Building on the ASV 9020
Unmanned self-reliant ROV being deployed from the ASV 9020
With the ASV 9020 Walk to Work vessel, Damen already has a proven, first-class platform with which to launch its conversations with the new O&G operators. The second vessel in the class, to be named the Bibby Horizon, is already in build at Damen Shipyards Galati, and its predecessor, the Bibby Wavemaster 1, has completed a first year of successful operations with Total E&P Nederland.

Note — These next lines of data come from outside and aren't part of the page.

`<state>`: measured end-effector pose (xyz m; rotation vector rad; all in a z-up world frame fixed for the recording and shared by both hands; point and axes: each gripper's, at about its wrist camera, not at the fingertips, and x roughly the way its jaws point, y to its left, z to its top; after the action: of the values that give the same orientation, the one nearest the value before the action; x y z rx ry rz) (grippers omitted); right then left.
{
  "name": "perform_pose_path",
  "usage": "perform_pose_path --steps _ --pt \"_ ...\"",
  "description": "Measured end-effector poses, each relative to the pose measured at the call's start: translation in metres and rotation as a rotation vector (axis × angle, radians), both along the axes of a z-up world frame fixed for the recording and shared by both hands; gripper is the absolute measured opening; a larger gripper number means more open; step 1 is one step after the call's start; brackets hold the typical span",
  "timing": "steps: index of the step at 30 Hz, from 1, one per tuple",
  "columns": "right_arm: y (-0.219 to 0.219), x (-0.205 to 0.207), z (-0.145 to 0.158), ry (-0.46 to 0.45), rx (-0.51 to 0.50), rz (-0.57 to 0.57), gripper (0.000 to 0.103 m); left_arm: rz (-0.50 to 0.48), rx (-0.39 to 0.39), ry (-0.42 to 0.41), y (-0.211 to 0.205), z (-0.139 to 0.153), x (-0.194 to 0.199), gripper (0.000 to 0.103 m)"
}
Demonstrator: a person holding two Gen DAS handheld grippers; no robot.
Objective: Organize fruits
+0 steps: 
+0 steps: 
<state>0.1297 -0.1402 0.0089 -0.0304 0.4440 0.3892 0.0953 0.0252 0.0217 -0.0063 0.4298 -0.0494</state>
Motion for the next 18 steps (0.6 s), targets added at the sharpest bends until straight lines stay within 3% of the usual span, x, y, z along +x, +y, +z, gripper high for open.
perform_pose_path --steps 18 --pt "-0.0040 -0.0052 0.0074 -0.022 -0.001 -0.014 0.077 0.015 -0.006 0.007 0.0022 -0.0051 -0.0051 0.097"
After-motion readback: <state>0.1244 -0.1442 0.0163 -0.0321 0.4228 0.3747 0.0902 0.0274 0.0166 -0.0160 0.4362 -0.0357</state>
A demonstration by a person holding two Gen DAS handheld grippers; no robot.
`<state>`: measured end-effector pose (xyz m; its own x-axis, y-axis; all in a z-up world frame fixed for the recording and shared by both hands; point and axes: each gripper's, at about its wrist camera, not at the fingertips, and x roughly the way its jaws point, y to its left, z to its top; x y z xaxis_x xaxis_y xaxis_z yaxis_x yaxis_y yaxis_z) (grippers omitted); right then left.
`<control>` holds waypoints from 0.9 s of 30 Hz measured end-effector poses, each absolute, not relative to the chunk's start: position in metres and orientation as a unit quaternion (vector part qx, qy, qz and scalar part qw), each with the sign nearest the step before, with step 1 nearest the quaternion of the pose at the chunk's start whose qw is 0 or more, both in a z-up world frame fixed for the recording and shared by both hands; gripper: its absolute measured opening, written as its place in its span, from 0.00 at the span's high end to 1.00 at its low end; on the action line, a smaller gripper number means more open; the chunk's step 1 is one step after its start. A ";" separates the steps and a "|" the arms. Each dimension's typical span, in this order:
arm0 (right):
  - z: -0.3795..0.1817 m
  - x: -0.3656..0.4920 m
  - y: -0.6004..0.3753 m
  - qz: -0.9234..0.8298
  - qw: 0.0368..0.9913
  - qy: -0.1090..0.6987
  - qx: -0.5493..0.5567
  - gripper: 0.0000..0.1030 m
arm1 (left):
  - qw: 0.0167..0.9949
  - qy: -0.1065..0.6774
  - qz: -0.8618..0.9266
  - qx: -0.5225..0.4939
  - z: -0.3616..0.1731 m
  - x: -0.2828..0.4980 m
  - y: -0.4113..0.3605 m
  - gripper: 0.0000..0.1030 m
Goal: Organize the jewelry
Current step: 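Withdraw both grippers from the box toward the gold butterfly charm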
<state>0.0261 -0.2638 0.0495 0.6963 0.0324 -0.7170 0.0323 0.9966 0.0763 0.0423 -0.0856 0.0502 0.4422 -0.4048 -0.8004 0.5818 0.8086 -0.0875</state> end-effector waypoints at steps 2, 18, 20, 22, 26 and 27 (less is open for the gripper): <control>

These first two ASV 9020s have been optimised for supporting the build and maintenance of offshore wind turbines, however their potential for adaptation to the as yet untapped demands of O&G operators is immense. Damen is in discussion with many of the field operators and their service suppliers regarding the development of specific O&G versions of these vessels with increased functionality. To achieve this they see the need for three main additions:
1. ERRV (Emergency Response & Rescue Vessel) compliance. Following the Piper Alpha disaster in the North Sea in 1988 and the subsequent enquiry, O&G operators in UK waters are required to have ERRVs present 24/7 in their designated fields, ready to spring into action as first responders should an incident occur. In fields where marine access vessels are also a constant presence, it therefore makes commercial sense that they be fitted out to take on this role; keeping busy while still available at a moment’s notice. In practise, this requires minor modifications to the ASV design to create rescue zones with an area of low freeboard on one side for the retrieval of people from the water and an internal dedicated area with suitable medical and recovery facilities. ASVs also have the added advantage of having a larger operational weather window than multi-role ERRVs when it comes to transferring goods and equipment, further increasing their utility.
2. The installation of motion-compensated cranes with high safe working loads. With these, ASVs can be used to transport and deliver equipment and components as well as personnel via their gangway. Having the cranes on board the vessels avoids unnecessary duplication as the platforms they service, both new and those already in operation, will no longer each require these expensive pieces of equipment. This will deliver substantial savings in both capital and operating costs.
3. ROV capability. Damen is collaborating with ROV expert Oceaneering International on developing modular ROV systems that can be placed on board ASVs to be used for light subsea inspection and maintenance works. While certainly a secondary activity, this again extends the capability of the vessel and the ability to check piles, pipelines and other subsea infrastructure along their other duties will mean that expensive, fully tooled-up ROV vessels need only be deployed for major works. The ASV designs are already being modified to allow for spaces to house the anticipated modular ROVs.
Cooperating to create the right solutions
Calls for more integrated, campaign-based vessels are market-driven, coming in particular from operators in the southern and central North Sea areas, where the first ASV 9020 is already working very successfully. There are a handful of conversions also attempting to deliver such a service, but none are optimised for maximum economy and efficiency.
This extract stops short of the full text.